可不热么,他盖了四床被,体虚的都经不住,何况一阳气满满的大小伙子。
裴继州这时才醒,迷瞪着问:“几点了。”像是习惯了自问自答,去看床头柜上的手表,没察觉蹭掉了蚱蜢,又钻回被窝。他那边就两层被,含含糊糊,“还有十五分钟。”

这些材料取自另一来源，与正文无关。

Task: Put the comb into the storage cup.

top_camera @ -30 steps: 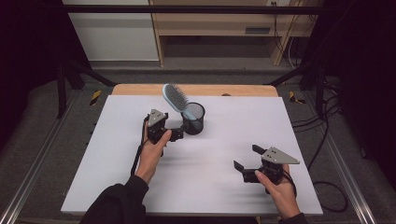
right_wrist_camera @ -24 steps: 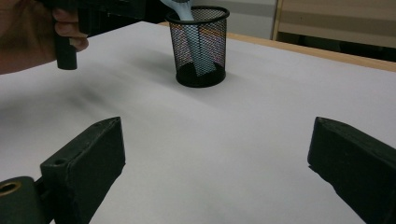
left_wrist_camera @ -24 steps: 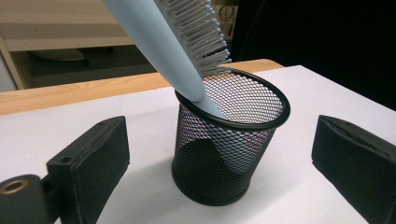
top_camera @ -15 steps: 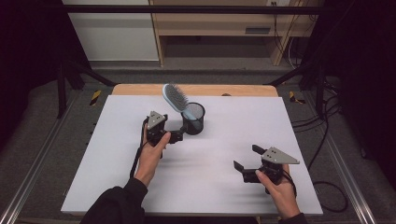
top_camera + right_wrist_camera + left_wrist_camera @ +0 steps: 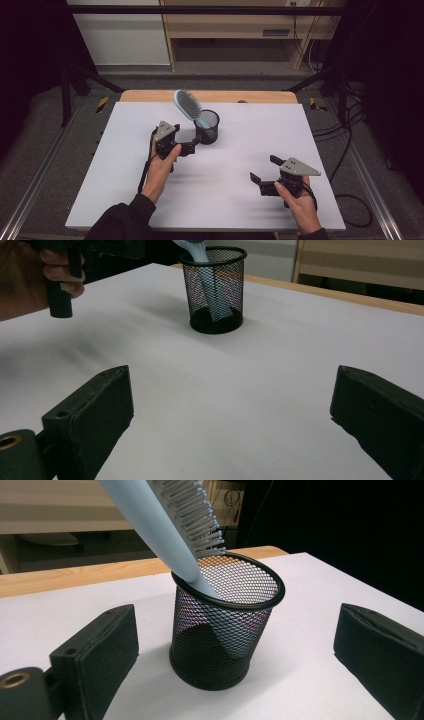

易多言本就圆的俩眼更圆了,他怎么连人带被、拖家带口地钻人家被窝了?
裴继州睡得毫无瓜葛,好像易多言才是那个误闯别人领的,这……搁国外,能把他毙了吧,他还得感谢裴继州没趁三更半夜掏枪!
易多言裹四床被,伸脚踢他,“我怎么在你被窝里了?”
裴继州只露头,他显然没易多言经验丰富,被子成生菜牛r_ou_卷,漏不漏的吃进嘴里一个味儿,身体力行:“冷呗。”
他当然不会说,连人带被抱了一整晚,得意坏了。
确实挺冷的,易多言背脊一阵发凉,打了个哆嗦:“冷你不知道调高点。”他跳下床,原木地板更凉,只能跳到墙边,一出手就是二十六度,“我睡觉死没感觉,你也没感觉!”